This morning’s report on the failure clear earthquake rubble from the streets of Haiti connects with something I’ve often thought about. Anyone who spends time in the urban agglomerations of the developing world is familiar with the rubble problem; it is just more extreme in Haiti. How big a deal is it? Not massive, but traffic moves much more slowly on torn-up streets, and in day to day life the stuff is ugly and just gets in the way.
Now flash back to 1945 and the end of the wars in Europe and the Pacific. In the great bombed-out cities like Berlin and Tokyo, ordinary citizens, mostly women, cleared the rubble with whatever tools they could find. No one paid them, but they worked with grim determination until the job was done. For a visual impression, see the opening scenes of Fassbinder’s classic “Marriage of Maria Braun”.
Why then and not now? It isn’t because Europeans and Japanese are intrinsically “harder-working”; you can see tremendous amounts of hard work taking place around piles of rubble in impoverished cities today. I suspect a correct answer to this question would take us a long way toward understanding how and why development takes place.
One element is that the “rubble women” knew what their cities had looked like before the war, and this gave them a vision of and confidence in the post-rubble city of the future. The task was brutal but it had a clear end-point.
Whatever its role in a more complete explanation, this observation is useless for development policy. It is like Robert Putnam’s implicit advice for the Mezzogiorno in Making Democracy Work: have the right twelfth century. Port-au-Prince does not have a rubble-free past its residents can draw on to guide their path to a rubble-free future. All the same, the resources needed to solve this problem are right there in full view. How can they be mobilized?
2 comments:
Consider any and all "insurance systems". Car, home, barn, health, whatever. As barns burn down, the subscribers to the insurance system "pool" their money and pay to have the barn rebuilt. There is actually no reason for the existence of a "saved up" pile of gold because all the people have jobs or other sources of income and the barn building people know damned well they will be paid for a bank will lend money to rebuild the barn based on the future income from the insurance subscribers.
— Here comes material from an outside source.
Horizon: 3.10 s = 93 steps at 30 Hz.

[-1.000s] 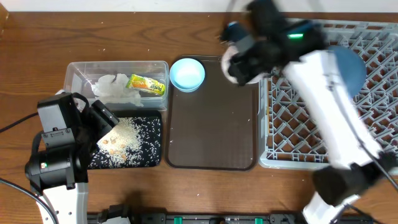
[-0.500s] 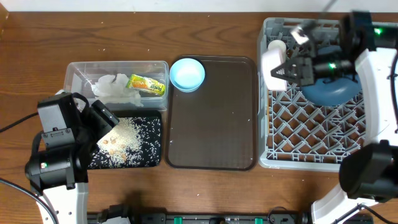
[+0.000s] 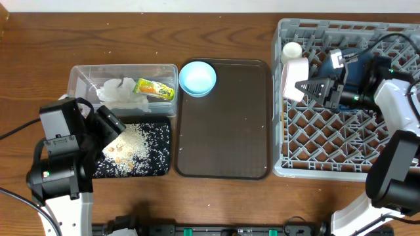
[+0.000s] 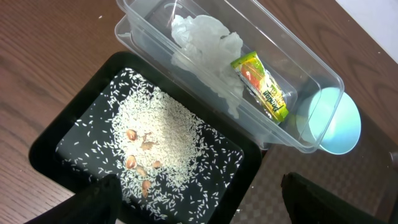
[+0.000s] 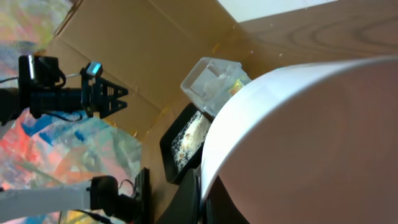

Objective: Sort waste into correct bins and load items into the dishwasher rack
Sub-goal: 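Carry the pink bowl into the rack and release it, then reach the right gripper to the light blue bowl and grasp its rim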

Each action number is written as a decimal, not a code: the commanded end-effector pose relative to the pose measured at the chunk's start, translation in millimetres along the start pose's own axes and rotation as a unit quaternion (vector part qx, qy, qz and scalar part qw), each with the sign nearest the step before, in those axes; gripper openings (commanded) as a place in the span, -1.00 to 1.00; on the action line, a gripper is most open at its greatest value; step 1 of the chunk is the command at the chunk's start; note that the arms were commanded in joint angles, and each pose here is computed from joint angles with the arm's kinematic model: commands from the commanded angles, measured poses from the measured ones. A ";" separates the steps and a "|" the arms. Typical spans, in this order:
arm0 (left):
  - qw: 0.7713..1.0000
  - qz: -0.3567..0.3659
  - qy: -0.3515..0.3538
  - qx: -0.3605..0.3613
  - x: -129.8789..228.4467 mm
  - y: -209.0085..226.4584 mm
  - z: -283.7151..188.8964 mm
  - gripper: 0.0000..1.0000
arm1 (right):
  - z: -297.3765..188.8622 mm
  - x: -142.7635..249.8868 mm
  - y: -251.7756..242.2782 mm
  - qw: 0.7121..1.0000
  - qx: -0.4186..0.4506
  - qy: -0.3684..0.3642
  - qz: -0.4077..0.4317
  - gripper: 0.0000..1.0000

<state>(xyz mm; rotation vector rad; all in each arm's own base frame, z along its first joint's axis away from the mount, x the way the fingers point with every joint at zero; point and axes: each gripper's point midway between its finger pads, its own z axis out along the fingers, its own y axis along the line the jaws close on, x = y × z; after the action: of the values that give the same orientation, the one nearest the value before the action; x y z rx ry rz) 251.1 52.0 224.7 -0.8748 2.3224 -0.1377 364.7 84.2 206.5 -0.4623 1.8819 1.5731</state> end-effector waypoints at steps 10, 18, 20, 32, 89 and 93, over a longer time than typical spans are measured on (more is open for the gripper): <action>1.000 0.001 -0.006 -0.005 -3.8 1.5 -2.1 0.69 | -3.0 13.6 -10.7 1.000 -0.005 -0.015 -0.011 -0.98; 1.000 0.001 -0.006 -0.005 -3.8 1.5 -2.1 0.69 | -7.7 30.0 -21.4 1.000 0.004 -0.020 -0.005 -0.98; 1.000 0.001 -0.006 -0.005 -3.8 1.5 -2.1 0.69 | -12.4 33.0 -27.7 1.000 0.021 -0.013 0.009 -0.98; 1.000 0.001 -0.006 -0.005 -3.8 1.5 -2.1 0.69 | -45.8 51.1 -64.7 0.974 0.136 0.011 0.181 -0.47; 1.000 0.001 -0.006 -0.005 -3.8 1.5 -2.1 0.69 | 265.6 100.4 -64.6 0.805 0.363 0.322 -0.342 0.40; 1.000 0.001 -0.006 -0.005 -3.8 1.5 -2.1 0.70 | 268.8 107.5 -76.2 0.799 0.359 0.331 -0.350 0.38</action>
<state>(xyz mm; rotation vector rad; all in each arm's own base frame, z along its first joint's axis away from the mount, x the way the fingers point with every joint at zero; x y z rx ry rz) 251.1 52.0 224.7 -0.8752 2.3222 -0.1379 399.3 335.2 63.0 -1.1962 2.2466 0.1467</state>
The situation in Haiti is one step beyond. Do the people of Haiti have the wherewithal to utilize the rebuilt infrastructure to repay the loans needed to purchase all the material and to provide sustenance to the folks providing the labor (wages) necessary to the rebuild???? In the case of European cities following WWII this question was answered in the affirmative. In the case of Haiti it is a different matter. The people do not have the wherewithal to produce the sufficient excess needed to repay the loan.